80 ± 0.04 mM), whereas the enzyme from M. radiotolerans had Km 1.8 ± 0.3 mM. The kcat values were 111.8 ± 0.2 and 65.8 ± 2.8 min−1 for the enzymes of M. nodulans and M. radiotolerans, respectively. Both enzymes are homotetramers with a molecular mass of 144 kDa, as was demonstrated by size exclusion chromatography and native
PAGE. The purified enzymes displayed the maximum activity at 45–50 °C and pH 8.0. Thus, the priority data have been obtained, extending the knowledge of biochemical Ibrutinib concentration properties of bacterial ACC deaminases. “
“Bacteria withstand starvation during long-term stationary phase through the acquisition of mutations that increase bacterial fitness. The evolution of the growth advantage in stationary phase (GASP) phenotype results in the ability of bacteria from an aged culture to outcompete bacteria from a younger culture when the two are mixed together. The GASP phenotype was first described for Escherichia coli, but has not been examined for an environmental bacterial pathogen, which must balance long-term survival strategies that promote fitness in the outside environment with those that promote fitness within
the host. Listeria monocytogenes is an environmental bacterium that lives as a saprophyte in soil, but is capable of replicating within the cytosol of mammalian cells. Herein, we demonstrate the ability of L. monocytogenes to express GASP via the acquisition of mutations during long-term stationary growth.
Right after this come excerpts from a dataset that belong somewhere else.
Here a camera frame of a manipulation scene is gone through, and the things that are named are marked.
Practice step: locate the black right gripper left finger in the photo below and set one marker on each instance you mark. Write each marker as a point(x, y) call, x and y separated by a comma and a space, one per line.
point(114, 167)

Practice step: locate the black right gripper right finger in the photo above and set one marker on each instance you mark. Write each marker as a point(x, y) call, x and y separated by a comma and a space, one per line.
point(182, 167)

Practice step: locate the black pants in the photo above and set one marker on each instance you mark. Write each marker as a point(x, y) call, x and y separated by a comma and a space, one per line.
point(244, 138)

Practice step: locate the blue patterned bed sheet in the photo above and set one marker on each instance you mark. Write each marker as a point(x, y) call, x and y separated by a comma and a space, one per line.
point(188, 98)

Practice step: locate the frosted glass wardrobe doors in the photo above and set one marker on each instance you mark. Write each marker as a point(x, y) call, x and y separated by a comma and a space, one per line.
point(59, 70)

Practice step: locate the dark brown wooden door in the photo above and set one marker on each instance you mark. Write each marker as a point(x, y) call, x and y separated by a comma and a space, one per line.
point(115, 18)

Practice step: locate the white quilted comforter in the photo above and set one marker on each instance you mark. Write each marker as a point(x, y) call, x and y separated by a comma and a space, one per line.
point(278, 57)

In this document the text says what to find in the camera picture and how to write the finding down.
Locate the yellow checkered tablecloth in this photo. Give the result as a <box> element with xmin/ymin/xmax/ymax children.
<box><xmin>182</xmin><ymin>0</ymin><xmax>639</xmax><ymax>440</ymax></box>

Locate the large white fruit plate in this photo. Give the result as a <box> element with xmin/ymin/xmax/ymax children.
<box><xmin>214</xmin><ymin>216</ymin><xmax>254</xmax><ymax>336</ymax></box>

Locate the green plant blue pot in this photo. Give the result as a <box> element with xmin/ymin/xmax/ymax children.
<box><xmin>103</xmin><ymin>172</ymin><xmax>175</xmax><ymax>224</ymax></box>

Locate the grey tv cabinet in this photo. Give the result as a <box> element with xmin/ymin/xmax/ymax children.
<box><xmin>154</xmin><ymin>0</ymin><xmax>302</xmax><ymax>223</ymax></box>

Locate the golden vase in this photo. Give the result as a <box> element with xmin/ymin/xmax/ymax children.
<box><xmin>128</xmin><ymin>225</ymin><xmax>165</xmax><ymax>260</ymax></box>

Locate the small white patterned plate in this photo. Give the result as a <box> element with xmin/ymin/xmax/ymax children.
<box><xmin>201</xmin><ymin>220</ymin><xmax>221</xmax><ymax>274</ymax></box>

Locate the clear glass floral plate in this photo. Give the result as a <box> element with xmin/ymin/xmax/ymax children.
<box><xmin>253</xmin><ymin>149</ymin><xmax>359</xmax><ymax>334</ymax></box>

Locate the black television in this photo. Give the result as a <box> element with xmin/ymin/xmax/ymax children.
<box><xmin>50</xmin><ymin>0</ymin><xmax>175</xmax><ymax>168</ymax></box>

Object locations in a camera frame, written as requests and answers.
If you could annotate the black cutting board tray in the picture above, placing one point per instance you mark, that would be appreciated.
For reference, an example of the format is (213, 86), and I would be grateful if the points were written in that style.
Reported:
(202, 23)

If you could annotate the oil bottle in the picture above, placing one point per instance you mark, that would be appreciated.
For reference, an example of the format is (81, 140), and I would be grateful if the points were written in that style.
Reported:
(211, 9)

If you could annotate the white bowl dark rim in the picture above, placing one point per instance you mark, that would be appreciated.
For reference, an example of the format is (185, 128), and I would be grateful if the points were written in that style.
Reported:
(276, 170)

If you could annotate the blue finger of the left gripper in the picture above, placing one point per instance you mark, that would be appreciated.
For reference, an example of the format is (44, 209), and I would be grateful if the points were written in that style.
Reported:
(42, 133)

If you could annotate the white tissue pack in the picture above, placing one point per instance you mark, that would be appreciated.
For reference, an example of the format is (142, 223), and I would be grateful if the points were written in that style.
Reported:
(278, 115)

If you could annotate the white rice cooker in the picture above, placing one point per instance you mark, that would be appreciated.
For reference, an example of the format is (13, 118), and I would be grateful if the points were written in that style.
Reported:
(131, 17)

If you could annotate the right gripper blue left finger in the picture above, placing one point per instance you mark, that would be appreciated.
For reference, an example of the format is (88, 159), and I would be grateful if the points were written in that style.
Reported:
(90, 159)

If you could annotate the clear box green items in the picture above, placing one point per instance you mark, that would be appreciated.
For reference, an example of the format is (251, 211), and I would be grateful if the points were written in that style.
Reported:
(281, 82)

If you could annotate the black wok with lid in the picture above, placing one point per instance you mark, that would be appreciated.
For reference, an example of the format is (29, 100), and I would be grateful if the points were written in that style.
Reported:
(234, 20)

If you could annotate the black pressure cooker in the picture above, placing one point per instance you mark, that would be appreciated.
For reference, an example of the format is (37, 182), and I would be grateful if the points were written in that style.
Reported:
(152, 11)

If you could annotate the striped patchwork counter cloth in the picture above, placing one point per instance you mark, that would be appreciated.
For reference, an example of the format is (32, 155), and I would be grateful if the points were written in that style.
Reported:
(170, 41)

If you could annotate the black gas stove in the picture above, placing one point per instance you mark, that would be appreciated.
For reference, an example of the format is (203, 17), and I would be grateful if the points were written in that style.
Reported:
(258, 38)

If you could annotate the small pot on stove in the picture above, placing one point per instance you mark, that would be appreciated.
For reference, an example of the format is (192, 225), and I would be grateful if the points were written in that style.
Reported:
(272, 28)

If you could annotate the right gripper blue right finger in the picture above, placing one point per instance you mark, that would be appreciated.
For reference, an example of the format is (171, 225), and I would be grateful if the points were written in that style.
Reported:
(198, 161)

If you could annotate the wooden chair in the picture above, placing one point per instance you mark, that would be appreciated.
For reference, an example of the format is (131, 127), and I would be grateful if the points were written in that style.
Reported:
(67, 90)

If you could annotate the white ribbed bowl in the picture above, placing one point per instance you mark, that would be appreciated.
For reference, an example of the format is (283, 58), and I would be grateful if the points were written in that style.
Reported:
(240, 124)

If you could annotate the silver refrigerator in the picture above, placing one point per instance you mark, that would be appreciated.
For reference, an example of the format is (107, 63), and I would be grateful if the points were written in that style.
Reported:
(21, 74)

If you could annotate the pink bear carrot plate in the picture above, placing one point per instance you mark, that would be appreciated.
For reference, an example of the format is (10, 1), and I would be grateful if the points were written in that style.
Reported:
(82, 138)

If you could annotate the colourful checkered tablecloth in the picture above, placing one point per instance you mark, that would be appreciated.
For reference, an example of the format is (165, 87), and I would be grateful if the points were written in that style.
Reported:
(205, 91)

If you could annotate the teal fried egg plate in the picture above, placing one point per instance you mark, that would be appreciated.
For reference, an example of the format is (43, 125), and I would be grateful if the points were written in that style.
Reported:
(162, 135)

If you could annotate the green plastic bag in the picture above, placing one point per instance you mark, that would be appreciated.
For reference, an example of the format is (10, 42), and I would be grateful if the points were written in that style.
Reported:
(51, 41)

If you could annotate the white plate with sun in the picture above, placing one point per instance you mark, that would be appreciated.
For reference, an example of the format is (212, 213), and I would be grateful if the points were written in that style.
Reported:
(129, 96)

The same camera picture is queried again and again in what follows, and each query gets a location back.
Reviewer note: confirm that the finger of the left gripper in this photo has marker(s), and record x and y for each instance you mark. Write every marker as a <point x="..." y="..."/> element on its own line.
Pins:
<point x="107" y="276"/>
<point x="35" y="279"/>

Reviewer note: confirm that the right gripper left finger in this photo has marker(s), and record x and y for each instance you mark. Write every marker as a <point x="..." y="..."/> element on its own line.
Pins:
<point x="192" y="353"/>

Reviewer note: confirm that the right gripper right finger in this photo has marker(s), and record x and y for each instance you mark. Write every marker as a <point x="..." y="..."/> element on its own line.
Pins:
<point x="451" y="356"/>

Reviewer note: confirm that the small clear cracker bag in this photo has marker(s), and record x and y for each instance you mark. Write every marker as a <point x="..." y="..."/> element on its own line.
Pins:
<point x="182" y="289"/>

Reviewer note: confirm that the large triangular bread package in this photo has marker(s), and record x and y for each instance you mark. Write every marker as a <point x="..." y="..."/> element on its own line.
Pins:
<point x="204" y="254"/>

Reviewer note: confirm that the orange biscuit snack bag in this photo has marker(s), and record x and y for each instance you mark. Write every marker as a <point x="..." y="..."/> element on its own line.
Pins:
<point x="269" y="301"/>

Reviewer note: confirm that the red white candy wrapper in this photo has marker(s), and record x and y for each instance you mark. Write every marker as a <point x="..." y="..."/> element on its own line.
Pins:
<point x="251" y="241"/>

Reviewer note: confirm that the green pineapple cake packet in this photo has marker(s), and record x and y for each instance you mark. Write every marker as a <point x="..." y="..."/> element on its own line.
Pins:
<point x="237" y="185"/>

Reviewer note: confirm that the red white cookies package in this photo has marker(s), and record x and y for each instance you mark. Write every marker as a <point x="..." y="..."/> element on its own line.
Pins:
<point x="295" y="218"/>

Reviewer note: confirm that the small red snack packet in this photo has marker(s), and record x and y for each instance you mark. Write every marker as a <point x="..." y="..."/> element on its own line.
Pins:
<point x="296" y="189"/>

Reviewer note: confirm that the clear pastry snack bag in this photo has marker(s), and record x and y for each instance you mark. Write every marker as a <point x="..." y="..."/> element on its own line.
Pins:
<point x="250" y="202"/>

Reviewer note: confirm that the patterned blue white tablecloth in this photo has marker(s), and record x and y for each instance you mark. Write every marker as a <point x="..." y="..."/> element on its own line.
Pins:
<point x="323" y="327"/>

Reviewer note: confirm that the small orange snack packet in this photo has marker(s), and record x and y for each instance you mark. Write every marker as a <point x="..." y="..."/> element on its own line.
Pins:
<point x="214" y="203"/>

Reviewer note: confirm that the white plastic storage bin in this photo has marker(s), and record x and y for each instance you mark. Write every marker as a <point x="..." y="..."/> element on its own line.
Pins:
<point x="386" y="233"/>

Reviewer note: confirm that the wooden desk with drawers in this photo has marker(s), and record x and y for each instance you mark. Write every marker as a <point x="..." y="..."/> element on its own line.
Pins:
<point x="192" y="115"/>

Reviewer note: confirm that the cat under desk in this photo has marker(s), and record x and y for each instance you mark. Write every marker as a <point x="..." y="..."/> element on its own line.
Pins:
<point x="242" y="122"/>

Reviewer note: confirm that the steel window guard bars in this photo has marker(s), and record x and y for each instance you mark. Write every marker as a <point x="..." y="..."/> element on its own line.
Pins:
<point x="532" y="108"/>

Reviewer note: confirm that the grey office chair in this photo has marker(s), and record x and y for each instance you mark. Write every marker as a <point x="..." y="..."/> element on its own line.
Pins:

Listeria monocytogenes GASP occurred through mechanisms that were both dependent STK38 and independent of the stress-responsive alternative Alpelisib cell line sigma factor SigB. Constitutive activation of the central virulence transcriptional regulator PrfA interfered with the development of GASP; however, L. monocytogenes GASP cultures retained full virulence in mice. These results indicate that L. monocytogenes can accrue mutations that optimize fitness during long-term stationary growth without negatively impacting virulence. Bacteria exhibit a remarkable ability to adapt to disparate conditions that would otherwise limit growth. A simple yet compelling example of bacterial adaptation can be observed during the distinct phases of growth in liquid culture. The lag, logarithmic, and stationary phases of bacterial growth have been well described (Perry & Staley, 1997); however, the phases of growth following stationary phase have only recently been investigated in detail. Following entry into stationary phase, a death phase occurs during which a >90% loss of bacterial viability is observed (Perry & Staley, 1997). The amount of viable bacteria then levels off and remains relatively constant. This second stable stationary phase is known as the long-term stationary phase (Steinhaus & Birkeland, 1939; Finkel et al., 2000). The timing of bacterial growth phases varies depending on the growth medium and on the bacterial species being studied.